Coupled Versus Stratified Flow of Water and Hydrocarbon During Flowback and Post-flowback Processes

Abstract

Abstract Pore-scale images and core-scale imbibition experiments suggest that hydrocarbon and water tend to flow through their own pore network, referred to as "stratified flow". The objective of this paper is to investigate the occurrence of these phenomena at reservoir scale by analyzing flowback and post-flowback production data. Understanding multiphase flow regimes is the first step for selecting proper relative permeability curves and developing representative multiphase rate-transient models. Another objective of this paper is to investigate the harmonic decline (HD) behavior of water-oil ratio (WOR) versus cumulative water production volume and how it could be employed to compare load recovery performance of different wells. We analyzed flowback and post-flowback production data of six multi-fractured horizontal oil wells completed in Eagleford Formation.

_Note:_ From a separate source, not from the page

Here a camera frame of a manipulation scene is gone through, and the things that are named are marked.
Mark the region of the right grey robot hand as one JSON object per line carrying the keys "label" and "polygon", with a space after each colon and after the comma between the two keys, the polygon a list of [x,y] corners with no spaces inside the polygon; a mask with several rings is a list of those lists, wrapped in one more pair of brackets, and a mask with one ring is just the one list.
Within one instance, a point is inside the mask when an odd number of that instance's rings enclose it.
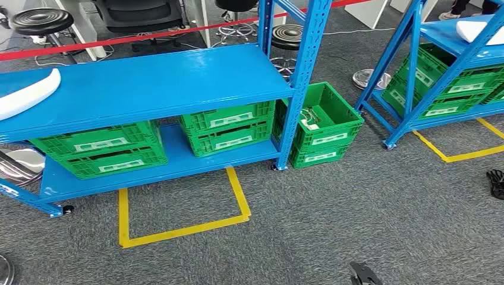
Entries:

The proposed data-driven methodology involves using multiphase diagnostic plots of rate-normalized pressure, rate decline, and WOR. We applied this methodology to i) investigate the relationship between water and hydrocarbon at early production time; ii) model WOR with respect to cumulative water production; and iii) evaluate how fracturing/completion design parameters affect well performance. The results show three key findings: i) During early production time, we observe independent flow regimes (stratified flow) of water and oil indicating their production under different drive mechanisms. Water is produced from an apparently closed tank comprising induced fractures and the surrounding stimulated matrix, and oil is produced independently at a significantly lower rate due to oil influx from matrix into fractures. ii) After jet-pump installation, we observe coupled flow of water and oil indicating their production under similar drive mechanisms provided by the pump. iii) Semi-log plot of WOR versus cumulative water production shows HD trend that is relatively less sensitive to operational changes compared to water rate-decline plots.